Coase, then teaching at the University of Virginia in Charlottesville, was invited to defend his FCC argument in front of a University of Chicago economics brain trust, including Milton Friedman and George Stigler. Coase won over his sceptical audience. In 1964, he accepted a professorship at the University of Chicago in Illinois, where he spent the rest of his career.
'The Problem of Social Cost' changed the way that economists think about externalities, such as pollution. Up to that point, it was generally believed that having government put a price on pollution, an idea advanced by the British economist A. C. Pigou 40 years earlier, was the best way to solve the problem. For example, a power plant might be asked to pay a US$1 tax on each kilogram of sulphur dioxide it emits.
Coase argued for other possible solutions. He suggested that the overall level of harm from a factory is related to how close people choose to live to it, as well as to the smoke it emits. In this view, it is for both parties to minimize the overall damages from the pollution and the costs of avoiding those damages.
Coase suggested that polluters and their victims could achieve the socially efficient level of pollution through negotiations over who should pay for mitigation and what actions they should take — when two key conditions hold. First, ownership of the property rights (in this case, to the environment) must be clearly defined; second, negotiations among parties must be costless. Under these conditions, and a few other technical assumptions, one gets the famous 'Coase theorem' (named as such by Stigler). This says that the initial distribution of property rights may not matter for achieving the socially efficient outcome. In 1990, policy-makers built on Coase's insight in designing the cap-and-trade programme that cut US sulphur dioxide emissions by millions of tonnes.
Some analysts have taken the Coase theorem to suggest that government regulation is necessarily less efficient than private negotiations between parties, over the level of pollution, say. This is a misinterpretation. In some cases, negotiations will be better, typically when there are few affected parties so that negotiation costs are lower. In other cases, some kind of government intervention is likely to be more efficient, such as in the regulation of greenhouse-gas emissions. Coase urged researchers to compare how different policy approaches might work in practice.

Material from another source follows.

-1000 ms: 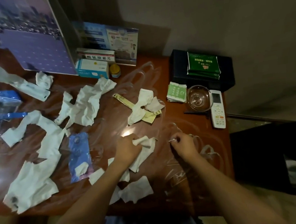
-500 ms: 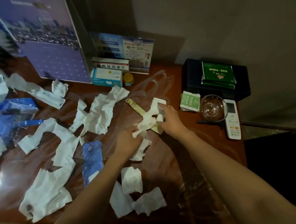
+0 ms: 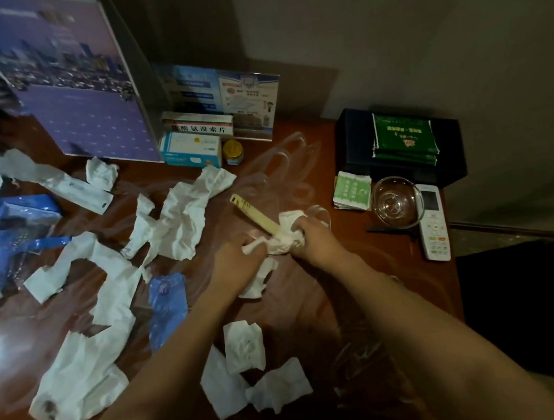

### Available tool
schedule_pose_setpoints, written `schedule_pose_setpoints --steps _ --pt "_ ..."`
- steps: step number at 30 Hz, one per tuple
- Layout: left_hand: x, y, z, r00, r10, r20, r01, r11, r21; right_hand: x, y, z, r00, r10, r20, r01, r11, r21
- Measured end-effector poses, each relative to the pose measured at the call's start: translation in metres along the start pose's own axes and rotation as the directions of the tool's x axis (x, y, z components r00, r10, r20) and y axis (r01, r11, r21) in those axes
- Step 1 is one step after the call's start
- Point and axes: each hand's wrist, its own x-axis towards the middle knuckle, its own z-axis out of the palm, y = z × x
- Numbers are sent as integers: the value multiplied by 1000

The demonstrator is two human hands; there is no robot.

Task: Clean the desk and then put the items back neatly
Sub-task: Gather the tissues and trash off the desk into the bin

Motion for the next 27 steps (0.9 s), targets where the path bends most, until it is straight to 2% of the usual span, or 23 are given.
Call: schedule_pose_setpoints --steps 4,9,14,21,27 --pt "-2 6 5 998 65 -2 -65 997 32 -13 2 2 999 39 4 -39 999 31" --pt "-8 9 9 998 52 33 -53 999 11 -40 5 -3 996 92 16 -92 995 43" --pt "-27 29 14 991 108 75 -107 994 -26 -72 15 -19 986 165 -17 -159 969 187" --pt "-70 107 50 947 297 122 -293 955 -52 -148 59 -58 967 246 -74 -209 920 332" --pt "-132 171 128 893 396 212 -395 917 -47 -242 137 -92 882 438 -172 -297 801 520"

Coase believed strongly in understanding how institutions are built and sustained. He understood that markets — be they for derivatives, pork bellies or rights to emit carbon dioxide — do not come out of thin air. He encouraged his students, and their students, to learn about how markets form and why they work (or do not). As editor of the esteemed Journal of Law and Economics between 1964 and 1982, he encouraged careful empirical analyses of institutions and regulations. In 2000, he helped to launch the Coase Institute, based in St Louis, Missouri, which assists outstanding young scholars studying economic and political institutions.
Coase was a vocal critic of 'blackboard economics', in which equations are used to model economies that bear little resemblance to real-world organizations. Today his view is heretical in many mainstream economics departments. We ignore it at our peril.